Beginning with the line that contains "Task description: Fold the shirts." and concluding with the final line of the listing below, output each line exactly, and only those lines.

■ Data under study
- - - - - - -

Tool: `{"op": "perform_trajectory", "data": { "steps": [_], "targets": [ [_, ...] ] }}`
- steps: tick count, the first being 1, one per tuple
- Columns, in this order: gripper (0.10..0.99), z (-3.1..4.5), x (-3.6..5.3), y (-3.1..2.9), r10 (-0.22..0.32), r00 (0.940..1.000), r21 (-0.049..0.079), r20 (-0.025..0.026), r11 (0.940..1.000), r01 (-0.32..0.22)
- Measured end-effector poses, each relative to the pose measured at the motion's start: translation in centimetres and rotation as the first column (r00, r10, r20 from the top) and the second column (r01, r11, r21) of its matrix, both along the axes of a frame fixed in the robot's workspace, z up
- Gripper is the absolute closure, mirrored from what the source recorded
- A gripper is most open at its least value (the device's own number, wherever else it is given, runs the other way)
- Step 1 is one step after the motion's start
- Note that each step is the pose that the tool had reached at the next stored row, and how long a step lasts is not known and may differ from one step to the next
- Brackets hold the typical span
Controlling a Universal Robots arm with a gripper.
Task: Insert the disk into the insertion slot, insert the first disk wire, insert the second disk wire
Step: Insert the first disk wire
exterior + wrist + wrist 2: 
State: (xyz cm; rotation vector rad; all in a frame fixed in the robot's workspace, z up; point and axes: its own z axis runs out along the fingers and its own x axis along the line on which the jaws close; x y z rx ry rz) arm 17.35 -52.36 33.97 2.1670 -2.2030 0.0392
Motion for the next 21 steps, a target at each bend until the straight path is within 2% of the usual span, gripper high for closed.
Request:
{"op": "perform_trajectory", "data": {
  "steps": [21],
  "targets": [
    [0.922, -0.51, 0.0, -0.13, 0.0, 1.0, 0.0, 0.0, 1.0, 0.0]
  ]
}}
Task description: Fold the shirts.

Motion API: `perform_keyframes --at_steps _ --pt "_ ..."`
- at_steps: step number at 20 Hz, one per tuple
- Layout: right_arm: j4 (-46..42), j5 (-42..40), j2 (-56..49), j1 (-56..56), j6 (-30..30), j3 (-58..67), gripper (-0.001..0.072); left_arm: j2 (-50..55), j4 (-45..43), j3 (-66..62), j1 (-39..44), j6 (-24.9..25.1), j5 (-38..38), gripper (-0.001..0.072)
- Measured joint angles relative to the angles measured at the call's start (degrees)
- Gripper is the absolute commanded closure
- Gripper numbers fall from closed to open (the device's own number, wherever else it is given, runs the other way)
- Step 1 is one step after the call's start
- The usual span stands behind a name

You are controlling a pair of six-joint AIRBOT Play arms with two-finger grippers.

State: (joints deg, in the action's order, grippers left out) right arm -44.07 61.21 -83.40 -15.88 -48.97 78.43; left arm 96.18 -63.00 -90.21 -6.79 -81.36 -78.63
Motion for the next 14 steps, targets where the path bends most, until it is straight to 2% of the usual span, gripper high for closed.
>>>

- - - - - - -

■ Result of this task
Task description: Fold the shirts.

Motion API: `perform_keyframes --at_steps _ --pt "_ ..."`
- at_steps: step number at 20 Hz, one per tuple
- Layout: right_arm: j4 (-46..42), j5 (-42..40), j2 (-56..49), j1 (-56..56), j6 (-30..30), j3 (-58..67), gripper (-0.001..0.072); left_arm: j2 (-50..55), j4 (-45..43), j3 (-66..62), j1 (-39..44), j6 (-24.9..25.1), j5 (-38..38), gripper (-0.001..0.072)
- Measured joint angles relative to the angles measured at the call's start (degrees)
- Gripper is the absolute commanded closure
- Gripper numbers fall from closed to open (the device's own number, wherever else it is given, runs the other way)
- Step 1 is one step after the call's start
- The usual span stands behind a name

You are controlling a pair of six-joint AIRBOT Play arms with two-finger grippers.

State: (joints deg, in the action's order, grippers left out) right arm -44.07 61.21 -83.40 -15.88 -48.97 78.43; left arm 96.18 -63.00 -90.21 -6.79 -81.36 -78.63
Motion for the next 14 steps, targets where the path bends most, until it is straight to 2% of the usual span, gripper high for closed.
>>>

Nothing further remains to be added to the answer.